5. The stretch-in cutting and film taking device for sheet metal machining according to claim 4, characterized in that: The hollow frame (301) has an air cylinder (307) at the bottom of its inner cavity. The outer wall of the air cylinder (307) is provided with an elastic telescopic rod (306) connected to the flipping plate (303). A flexible air guide hose (308) is inserted into the surface of the air cylinder (307).
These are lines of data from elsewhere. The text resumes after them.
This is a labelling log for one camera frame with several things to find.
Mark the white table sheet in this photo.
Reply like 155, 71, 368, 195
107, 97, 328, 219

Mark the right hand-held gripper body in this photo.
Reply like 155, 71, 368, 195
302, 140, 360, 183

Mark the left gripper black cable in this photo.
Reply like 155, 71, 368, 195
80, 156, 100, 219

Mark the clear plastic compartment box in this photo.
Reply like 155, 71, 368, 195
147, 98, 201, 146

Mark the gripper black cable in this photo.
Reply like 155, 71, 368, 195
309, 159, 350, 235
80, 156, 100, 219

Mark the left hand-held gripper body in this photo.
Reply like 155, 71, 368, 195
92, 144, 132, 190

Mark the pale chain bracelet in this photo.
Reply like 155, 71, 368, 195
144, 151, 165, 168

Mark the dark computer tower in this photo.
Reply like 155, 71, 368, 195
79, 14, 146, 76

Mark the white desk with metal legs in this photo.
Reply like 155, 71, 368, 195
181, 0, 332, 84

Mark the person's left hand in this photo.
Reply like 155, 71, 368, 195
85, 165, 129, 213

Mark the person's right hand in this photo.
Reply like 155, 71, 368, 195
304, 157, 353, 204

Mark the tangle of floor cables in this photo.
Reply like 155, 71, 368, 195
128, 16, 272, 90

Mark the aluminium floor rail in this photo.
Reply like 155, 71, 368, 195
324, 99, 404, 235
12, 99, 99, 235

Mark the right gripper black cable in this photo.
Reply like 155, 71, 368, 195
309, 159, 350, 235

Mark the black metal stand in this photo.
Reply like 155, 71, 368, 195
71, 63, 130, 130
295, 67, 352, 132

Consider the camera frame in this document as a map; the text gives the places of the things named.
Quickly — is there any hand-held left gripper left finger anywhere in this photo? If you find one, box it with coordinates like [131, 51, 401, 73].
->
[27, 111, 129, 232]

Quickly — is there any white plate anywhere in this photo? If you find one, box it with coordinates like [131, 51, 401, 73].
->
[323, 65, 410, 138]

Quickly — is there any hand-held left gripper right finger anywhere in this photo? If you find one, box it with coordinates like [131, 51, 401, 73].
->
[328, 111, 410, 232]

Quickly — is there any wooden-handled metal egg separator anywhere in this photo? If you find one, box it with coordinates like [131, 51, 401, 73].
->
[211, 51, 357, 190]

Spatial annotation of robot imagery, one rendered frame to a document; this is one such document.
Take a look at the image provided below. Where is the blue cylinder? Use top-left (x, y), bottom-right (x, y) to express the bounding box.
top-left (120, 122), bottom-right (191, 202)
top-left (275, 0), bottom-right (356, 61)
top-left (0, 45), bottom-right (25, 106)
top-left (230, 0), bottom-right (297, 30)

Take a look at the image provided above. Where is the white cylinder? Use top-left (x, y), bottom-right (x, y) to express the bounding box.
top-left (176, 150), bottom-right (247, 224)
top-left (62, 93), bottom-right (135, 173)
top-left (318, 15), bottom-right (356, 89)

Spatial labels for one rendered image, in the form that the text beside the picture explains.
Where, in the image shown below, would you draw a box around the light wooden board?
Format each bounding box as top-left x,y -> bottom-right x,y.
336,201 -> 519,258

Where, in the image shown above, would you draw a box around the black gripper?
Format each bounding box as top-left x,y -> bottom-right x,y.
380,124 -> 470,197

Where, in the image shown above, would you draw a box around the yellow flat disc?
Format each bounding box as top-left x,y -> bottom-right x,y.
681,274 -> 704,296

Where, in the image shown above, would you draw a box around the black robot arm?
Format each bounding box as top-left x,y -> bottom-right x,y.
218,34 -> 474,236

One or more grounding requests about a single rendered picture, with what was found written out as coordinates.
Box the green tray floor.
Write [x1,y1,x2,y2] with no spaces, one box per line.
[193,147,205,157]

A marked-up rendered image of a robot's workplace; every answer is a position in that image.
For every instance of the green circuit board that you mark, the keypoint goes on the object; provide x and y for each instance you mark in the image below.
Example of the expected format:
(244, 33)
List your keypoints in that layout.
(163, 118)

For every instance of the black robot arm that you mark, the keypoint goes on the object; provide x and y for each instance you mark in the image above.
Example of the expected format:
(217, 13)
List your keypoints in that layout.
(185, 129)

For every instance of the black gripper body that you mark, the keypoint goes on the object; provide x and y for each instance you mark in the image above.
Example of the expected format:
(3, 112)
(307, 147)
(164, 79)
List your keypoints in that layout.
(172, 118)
The end of the flexible air guide hose (308) is connected to the flipping plate (303). The air cylinder (307) is connected to the air pump (208) through an embedded connecting pipe. A ventilation groove is provided on the inner surface of the flipping plate (303).

6. The stretch-in cutting and film taking device for sheet metal machining according to claim 5, characterized in that: The hollow frame (301) is provided with an electric turntable (309) at the bottom end, and a rotating block (311) is provided at the bottom end of the electric turntable (309). A cylindrical block (310) is fixedly provided at the bottom end of the rotating block (311). A vertical groove is provided on the surface of the cylindrical block (310), and a rotating support rod (312) is provided in the vertical groove. A lower needle rod (313) is fixedly inserted into the bottom surface of the end of the rotating support rod (312).

7. The stretch-in cutting and film taking device for sheet metal machining according to claim 6, characterized in that: The cylindrical block (310) is embedded with a power motor (317) that drives the rotating rod to rotate outward. A tapered rod (314) is movably inserted into the bottom surface of the cylindrical block (310). A buffer spring (315) is sleeved on the outside of the tapered rod (314), and a clamping mechanism (316) is provided on one side of the tapered rod (314) located on the bottom surface of the cylindrical block (310).